Figure 1 shows an annotated screenshot of hpcviewer’s user interface presenting a call path profile. The annotations highlight hpcviewer’s principal window panes and key controls. The browser window is divided into three panes. The Source pane (top) displays program source code. The Navigation and Metric panes (bottom) associate a table of performance metrics with static or dynamic program structure. These panes are discussed in more detail in Section 3.

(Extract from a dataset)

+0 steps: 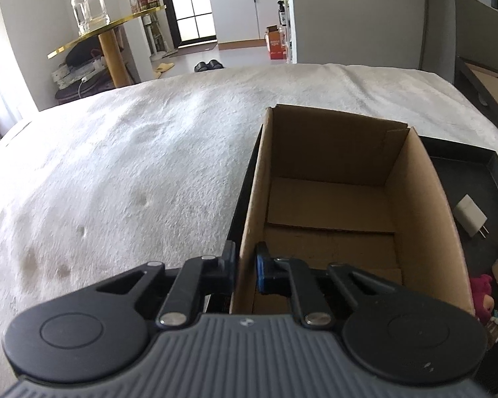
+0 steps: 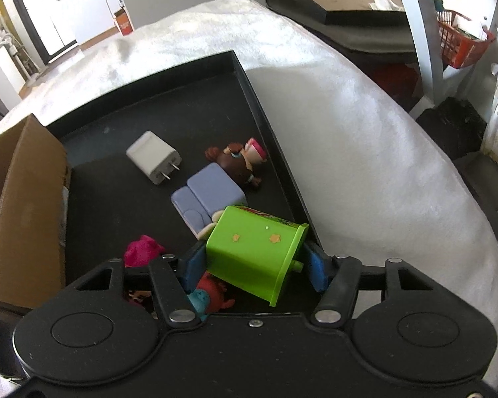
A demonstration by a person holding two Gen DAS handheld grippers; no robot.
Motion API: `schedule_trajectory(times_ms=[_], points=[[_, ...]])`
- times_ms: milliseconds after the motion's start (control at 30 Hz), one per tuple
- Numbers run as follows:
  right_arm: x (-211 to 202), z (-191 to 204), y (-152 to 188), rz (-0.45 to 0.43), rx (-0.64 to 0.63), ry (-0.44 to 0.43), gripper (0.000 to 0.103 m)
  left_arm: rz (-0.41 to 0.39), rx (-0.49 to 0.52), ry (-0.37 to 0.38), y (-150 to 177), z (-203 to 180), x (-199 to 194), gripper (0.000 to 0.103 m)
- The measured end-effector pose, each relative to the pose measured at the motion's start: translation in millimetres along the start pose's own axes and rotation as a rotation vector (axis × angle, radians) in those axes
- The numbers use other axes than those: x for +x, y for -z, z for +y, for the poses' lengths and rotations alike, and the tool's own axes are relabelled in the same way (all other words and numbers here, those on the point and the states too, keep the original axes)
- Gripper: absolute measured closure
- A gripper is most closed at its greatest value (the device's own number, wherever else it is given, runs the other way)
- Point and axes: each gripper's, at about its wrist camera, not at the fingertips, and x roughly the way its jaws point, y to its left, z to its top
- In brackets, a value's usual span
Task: Organize rigid objects
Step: 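Move the right gripper down onto the lime-green cube and close, then carry the green cube with the right gripper into the cardboard box and release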
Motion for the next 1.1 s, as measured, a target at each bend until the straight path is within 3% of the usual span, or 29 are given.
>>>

hpcviewer displays calling-context-sensitive performance data in three different views: a top-down Top-down View, a bottom-up Bottom-up View, and a Flat View. One selects the desired view by clicking on the corresponding view control tab. We briefly describe the three views and their corresponding purposes.

3 Panes

hpcviewer’s browser window is divided into three panes: the Navigation pane, Source pane, and the Metrics pane. We briefly describe the role of each pane.

3.1 Source pane

The source pane displays the source code associated with the current entity selected in the navigation pane. When a performance database is first opened with hpcviewer, the source pane is initially blank because no entity has been selected in the navigation pane. Selecting any entity in the navigation pane will cause the source pane to load the corresponding file, scroll to and highlight the line corresponding to the selection. Switching the source pane to view to a different source file is accomplished by making another selection in the navigation pane.

3.2 Navigation pane

The navigation pane presents a hierarchical tree-based structure that is used to organize the presentation of an applications’s performance data. Entities that occur in the navigation pane’s tree include load modules, files, procedures, procedure activations, inlined code, loops, and source lines. Selecting any of these entities will cause its corresponding source code (if any) to be displayed in the source pane. One can reveal or conceal children in this hierarchy by ‘opening’ or ‘closing’ any non-leaf (i.e., individual source line) entry in this view.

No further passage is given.